День зачинался ясный. Солнце, поднявшись в степи, залило светом нежданно потревоженный, как муравейник, городок. Жители невесть откуда прослышали, что в Челябинске появились офицеры и какие-то белочехи, вешают коммунистов на столбах. Не сегодня-завтра придут в Троицк, и не бывать здесь Томину, казаку в кумачовой рубахе. Всех поразгоняют, главарей расстреляют, восстановят законы. А какие такие законы — никто не знает, но догадываются: все будет, как было при Николае Романове.
Томин часто забегал в штаб в сбившейся набок кубанке, из-под которой свисала добрая половина косматых волос, и, насупив лохматые брови, спрашивал:
— Отрок, звонили?
Русяев всякий раз поднимался из-за стола, заставляя тем самым и Томина поднять свою голову.
— Никак нет-с!
В штаб вошел Баранов, за ним молодой боец в щегольских желтых сапогах, офицерском кителе и кожаном картузе.

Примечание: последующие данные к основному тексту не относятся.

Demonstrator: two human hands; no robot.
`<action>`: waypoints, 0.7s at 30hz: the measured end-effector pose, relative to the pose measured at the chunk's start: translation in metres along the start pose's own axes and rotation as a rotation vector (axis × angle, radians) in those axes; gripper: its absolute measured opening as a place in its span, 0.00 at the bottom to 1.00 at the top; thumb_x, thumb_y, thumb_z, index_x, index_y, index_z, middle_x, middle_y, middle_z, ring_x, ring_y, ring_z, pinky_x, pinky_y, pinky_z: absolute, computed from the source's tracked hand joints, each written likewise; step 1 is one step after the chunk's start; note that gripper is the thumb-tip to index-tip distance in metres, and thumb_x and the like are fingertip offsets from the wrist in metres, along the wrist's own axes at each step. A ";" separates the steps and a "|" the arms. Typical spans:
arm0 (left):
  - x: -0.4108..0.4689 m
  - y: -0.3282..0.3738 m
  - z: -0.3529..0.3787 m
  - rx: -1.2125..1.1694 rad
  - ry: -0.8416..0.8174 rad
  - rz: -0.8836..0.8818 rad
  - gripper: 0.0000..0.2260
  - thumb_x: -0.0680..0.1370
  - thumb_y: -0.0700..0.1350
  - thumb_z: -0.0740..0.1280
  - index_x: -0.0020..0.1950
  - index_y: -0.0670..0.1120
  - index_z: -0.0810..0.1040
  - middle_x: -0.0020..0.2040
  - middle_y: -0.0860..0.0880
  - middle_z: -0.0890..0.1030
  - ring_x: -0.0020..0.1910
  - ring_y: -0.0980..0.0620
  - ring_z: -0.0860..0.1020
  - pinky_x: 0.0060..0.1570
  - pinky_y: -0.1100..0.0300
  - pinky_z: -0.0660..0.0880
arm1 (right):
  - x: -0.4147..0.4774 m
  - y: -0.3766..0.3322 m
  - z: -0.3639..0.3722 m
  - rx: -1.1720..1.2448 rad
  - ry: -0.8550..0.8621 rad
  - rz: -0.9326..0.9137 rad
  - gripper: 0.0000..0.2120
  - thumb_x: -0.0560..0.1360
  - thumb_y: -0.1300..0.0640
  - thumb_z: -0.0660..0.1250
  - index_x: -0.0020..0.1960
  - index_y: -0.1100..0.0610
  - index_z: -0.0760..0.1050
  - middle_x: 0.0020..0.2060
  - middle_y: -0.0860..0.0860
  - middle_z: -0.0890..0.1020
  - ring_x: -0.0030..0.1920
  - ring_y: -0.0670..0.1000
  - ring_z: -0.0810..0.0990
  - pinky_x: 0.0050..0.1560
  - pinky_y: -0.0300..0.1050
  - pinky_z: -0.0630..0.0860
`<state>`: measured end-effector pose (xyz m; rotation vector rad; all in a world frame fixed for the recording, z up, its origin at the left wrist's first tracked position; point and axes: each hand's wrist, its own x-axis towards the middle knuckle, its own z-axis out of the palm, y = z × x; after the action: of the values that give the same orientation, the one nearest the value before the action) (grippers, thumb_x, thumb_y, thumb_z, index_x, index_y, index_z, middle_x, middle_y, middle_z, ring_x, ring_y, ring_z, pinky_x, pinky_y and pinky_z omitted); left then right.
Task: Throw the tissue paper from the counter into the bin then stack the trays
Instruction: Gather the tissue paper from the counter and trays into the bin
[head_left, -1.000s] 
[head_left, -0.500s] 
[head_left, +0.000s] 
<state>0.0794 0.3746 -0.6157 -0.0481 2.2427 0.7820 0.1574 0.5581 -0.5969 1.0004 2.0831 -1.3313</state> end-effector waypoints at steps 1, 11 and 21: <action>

— Где же ее взять, товарищ помглавкома? — произнес он умоляющим голосом.
— Где хочешь, а чтобы через полчаса пролетка стояла возле штаба, — сердито ответил Баранов.
— На кой леший она вам сдалась?
— Обалдуй! — вскипел Баранов. — Я тебе толкую который раз. Не в гости собираюсь ехать, не барахло возить с собой, а надоть ее в конницу поставить и пулемет на ней возить.
— Это другой разговор, а пролетки-то все-таки у меня нет.
Русяев подошел к бойцу, посмотрел на него сверху вниз и сказал грозным тоном:
— Сейчас напишу бумажку, пойдешь с ней к купцу Яушеву и выбери у него на дворе подходящую. — Он вынул из брючного кармашка часы величиной с луковицу и подсчитал в уме: — Если через тридцать пять минут не вернешься с пролеткой — подпишу тебе смертный приговор. — Потом он вернулся к столу, обмакнул перо в чернила и быстро стал писать по шершавой бумаге. Перо царапало, но Русяев упорно писал. Закончив, он извлек из кармана печать, дохнул на нее несколько раз и прижал к бумаге. — Получай мандат!
Боец сложил бумажку вдвое, спрятал под фуражку и сказал:
— С мандатом я и пять пролеток доставлю. Это я авторитетно заявляю.